Your task
Return all lines below containing the word "finger".

Data provided
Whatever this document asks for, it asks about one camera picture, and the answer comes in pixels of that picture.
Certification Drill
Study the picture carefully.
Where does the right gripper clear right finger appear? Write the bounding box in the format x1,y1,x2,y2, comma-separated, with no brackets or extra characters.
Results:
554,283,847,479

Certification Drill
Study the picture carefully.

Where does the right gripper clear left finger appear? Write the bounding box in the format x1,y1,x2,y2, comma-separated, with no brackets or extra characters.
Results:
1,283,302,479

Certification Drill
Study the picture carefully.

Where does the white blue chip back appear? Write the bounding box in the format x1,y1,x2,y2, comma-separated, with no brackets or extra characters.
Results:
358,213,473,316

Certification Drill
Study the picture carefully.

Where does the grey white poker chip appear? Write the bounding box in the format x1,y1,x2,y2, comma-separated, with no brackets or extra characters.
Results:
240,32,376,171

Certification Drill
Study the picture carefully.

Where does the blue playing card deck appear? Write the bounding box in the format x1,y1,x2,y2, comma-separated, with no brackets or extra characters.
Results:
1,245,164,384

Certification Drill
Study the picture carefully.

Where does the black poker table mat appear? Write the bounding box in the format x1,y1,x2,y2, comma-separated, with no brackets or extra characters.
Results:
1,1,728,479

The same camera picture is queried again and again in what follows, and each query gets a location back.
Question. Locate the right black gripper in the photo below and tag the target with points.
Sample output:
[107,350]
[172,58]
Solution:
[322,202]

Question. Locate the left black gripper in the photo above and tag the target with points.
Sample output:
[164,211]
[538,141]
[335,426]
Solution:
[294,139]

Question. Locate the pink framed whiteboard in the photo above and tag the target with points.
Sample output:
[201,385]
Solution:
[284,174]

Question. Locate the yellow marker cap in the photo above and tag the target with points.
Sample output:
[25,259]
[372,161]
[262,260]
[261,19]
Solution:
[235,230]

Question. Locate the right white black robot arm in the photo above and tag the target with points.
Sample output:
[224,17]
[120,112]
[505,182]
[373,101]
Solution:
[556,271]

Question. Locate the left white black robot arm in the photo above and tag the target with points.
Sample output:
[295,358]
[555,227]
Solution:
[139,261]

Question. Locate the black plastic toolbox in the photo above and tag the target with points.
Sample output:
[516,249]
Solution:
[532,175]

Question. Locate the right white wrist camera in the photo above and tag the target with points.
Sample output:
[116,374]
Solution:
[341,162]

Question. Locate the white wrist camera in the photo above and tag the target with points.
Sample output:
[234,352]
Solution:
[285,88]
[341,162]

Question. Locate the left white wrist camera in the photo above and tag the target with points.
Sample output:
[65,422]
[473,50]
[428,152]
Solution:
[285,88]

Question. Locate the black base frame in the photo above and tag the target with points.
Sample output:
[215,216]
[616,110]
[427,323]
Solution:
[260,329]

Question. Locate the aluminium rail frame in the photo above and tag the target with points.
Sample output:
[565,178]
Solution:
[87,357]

Solved problem
Where does the right gripper clear right finger appear? Write the bounding box in the format x1,y1,x2,y2, comma-separated, with no brackets or extra characters.
Where does the right gripper clear left finger appear? Write the bounding box in the format x1,y1,x2,y2, comma-separated, with no brackets or extra characters.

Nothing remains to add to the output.